Bruce abraçava Amélia, e ela o abraçava. Eu acreditava firmemente que aquelas situações desagradáveis deixariam de acontecer quando chegássemos no acampamento. Esperava que Amélia pudesse voltar a se divertir como gostava e que Jonas reencontrasse Hale – que era a maior inspiração de vida dele. Queria que as coisas dessem totalmente certo, pelo menos uma vez e que eu pudesse levar uma vida pacata com Bruce, mesmo sabendo que ele provavelmente procuraria uma função bem perigosa para exercer.
Eu de certa forma, já estava cansado da destruição que via todos os dias. Pra ser bem sincero, eu tinha me cansado da destruição um dia depois de perceber que o carinho que eu sentia por Bruce era recíproco. Queria poder me teletransportar para uma realidade que eu pudesse dormir todos os dias sem acordar assustado com medo de ser atacado – o que, infelizmente, não era possível.
Naquela manhã a gente descansou e em seguida voltamos a nossa rotina. Ao acordarmos, comemos e andamos por horas, até anoitecer. De noite, continuávamos a nossa rota e depois, de manhã, comemos e dormimos um pouco. A cada cidade que passávamos, a ansiedade pelo o que encontraríamos no acampamento ficava maior e eu conseguia ver o semblante de Bruce voltando ao que era, antes de toda aquela confusão.
– Você não tem mesmo medo de mim? – ele me pergunta, assim que entramos em um campo aberto.
– Por que teria?
– Não sei. Eu achei que fosse me julgar por não ter dito nada que eu sabia a você, mas eu não disse, porque eu tinha medo, Dylan. Tinha medo que os olhares de julgamento, a sensação de medo que as pessoas tinham perto de mim, tudo voltasse.
– Depois de muito tempo, eu entendi que as pessoas têm seu tempo para digerir e expor informações sobre si, Bruce. E mesmo se não quisesse me contar nunca, eu não julgaria você. – respondo.
– Nem parece o cara que me encheu de perguntas desde que eu conheci. – ele diz e eu sorrio.
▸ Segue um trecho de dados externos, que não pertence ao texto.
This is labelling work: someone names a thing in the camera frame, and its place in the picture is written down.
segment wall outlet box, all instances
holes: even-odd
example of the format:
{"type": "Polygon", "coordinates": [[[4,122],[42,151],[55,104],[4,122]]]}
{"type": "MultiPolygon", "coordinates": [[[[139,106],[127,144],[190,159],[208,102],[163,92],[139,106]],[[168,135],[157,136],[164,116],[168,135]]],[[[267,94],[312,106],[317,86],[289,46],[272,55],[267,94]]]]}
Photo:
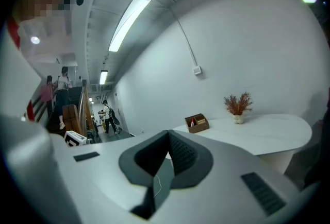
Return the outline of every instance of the wall outlet box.
{"type": "Polygon", "coordinates": [[[202,73],[202,69],[201,69],[201,67],[198,65],[198,66],[195,66],[193,69],[192,69],[192,71],[194,72],[194,75],[195,76],[197,76],[197,75],[199,75],[199,74],[201,74],[202,73]]]}

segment black pants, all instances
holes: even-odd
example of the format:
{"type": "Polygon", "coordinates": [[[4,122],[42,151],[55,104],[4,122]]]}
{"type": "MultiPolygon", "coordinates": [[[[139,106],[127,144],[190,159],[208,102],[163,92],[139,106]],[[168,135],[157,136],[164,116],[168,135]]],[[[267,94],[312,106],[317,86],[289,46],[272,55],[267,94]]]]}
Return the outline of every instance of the black pants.
{"type": "Polygon", "coordinates": [[[111,123],[111,126],[113,128],[113,132],[116,132],[116,127],[113,123],[113,119],[110,118],[110,119],[106,119],[105,120],[105,130],[106,130],[106,133],[109,133],[109,123],[111,123]]]}
{"type": "Polygon", "coordinates": [[[56,108],[58,115],[61,116],[63,115],[63,109],[62,107],[65,105],[69,105],[70,100],[69,100],[69,92],[68,90],[59,90],[57,91],[56,95],[56,108]]]}

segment white box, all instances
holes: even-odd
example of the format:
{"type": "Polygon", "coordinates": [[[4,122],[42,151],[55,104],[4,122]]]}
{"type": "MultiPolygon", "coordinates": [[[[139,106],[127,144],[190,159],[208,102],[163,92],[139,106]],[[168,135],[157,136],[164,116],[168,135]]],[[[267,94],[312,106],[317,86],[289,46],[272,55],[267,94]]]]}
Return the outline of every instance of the white box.
{"type": "Polygon", "coordinates": [[[76,133],[75,131],[67,131],[64,136],[65,143],[71,146],[78,146],[86,144],[87,138],[85,136],[76,133]]]}
{"type": "Polygon", "coordinates": [[[195,66],[192,71],[194,72],[194,75],[197,76],[199,74],[202,73],[202,68],[198,65],[198,66],[195,66]]]}

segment wooden railing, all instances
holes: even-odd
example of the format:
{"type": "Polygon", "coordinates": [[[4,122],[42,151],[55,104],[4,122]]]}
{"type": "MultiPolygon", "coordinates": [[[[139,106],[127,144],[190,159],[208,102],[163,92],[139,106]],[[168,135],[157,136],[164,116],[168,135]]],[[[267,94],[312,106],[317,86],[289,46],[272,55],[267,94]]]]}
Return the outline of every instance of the wooden railing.
{"type": "Polygon", "coordinates": [[[78,118],[72,118],[72,117],[66,117],[65,113],[63,112],[63,120],[65,126],[67,127],[67,129],[74,130],[75,132],[87,137],[87,127],[90,130],[91,129],[95,130],[95,127],[89,109],[86,80],[82,81],[82,89],[78,103],[77,114],[78,114],[78,118]]]}
{"type": "Polygon", "coordinates": [[[87,83],[86,80],[82,81],[82,90],[78,105],[79,124],[81,127],[81,135],[87,137],[87,124],[86,124],[86,98],[87,98],[87,83]]]}

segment small white vase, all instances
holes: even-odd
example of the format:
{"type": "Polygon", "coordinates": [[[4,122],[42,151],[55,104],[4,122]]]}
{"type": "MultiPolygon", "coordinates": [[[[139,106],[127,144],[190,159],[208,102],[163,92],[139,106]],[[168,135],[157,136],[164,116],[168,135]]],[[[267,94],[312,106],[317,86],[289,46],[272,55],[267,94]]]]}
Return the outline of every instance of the small white vase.
{"type": "Polygon", "coordinates": [[[243,115],[233,115],[233,120],[235,124],[243,124],[244,118],[243,115]]]}
– Mas o que você não quis contar você não contou. E eu não posso obrigá-lo a falar tudo o eu quero saber, embora eu seja muito curioso e caso queira me contar, nada sai da minha boca.
– Você nem tem ninguém pra espalhar a fofoca.
– O que? Eu tenho várias personalidades que gostariam de ficar debatendo coisas da sua vida, meu amor. – respondo e ele sorri. – Apenas saiba que eu continuo te amando. – vejo que ele me observou por alguns segundos, mas logo voltou a prestar atenção no trajeto.
Ao chegarmos em Dallas, no Texas, percebemos que a cidade também estava cheia de zumbis. Nós, então, paramos diante da entrada dela – vendo todas aquelas coisas aglomeradas em grupos imensos – e nos olhamos.
– Vamos dar a volta. – Bruce diz e todo mundo o segue, sem dizer nada. Mesmo que ele, aparentemente, pudesse "controlar" essas coisas, acredito que ele tentaria fazer isso sozinho e quando estivesse preparado.
Depois de tantos erros sobre forçar as pessoas, ou tirá-las da zona de conforto com assuntos sérios – como se eu tivesse esse direito – resolvi não contestar a decisão dele – assim como todos do grupo. Se Bruce disse para darmos a volta, nós daríamos a volta.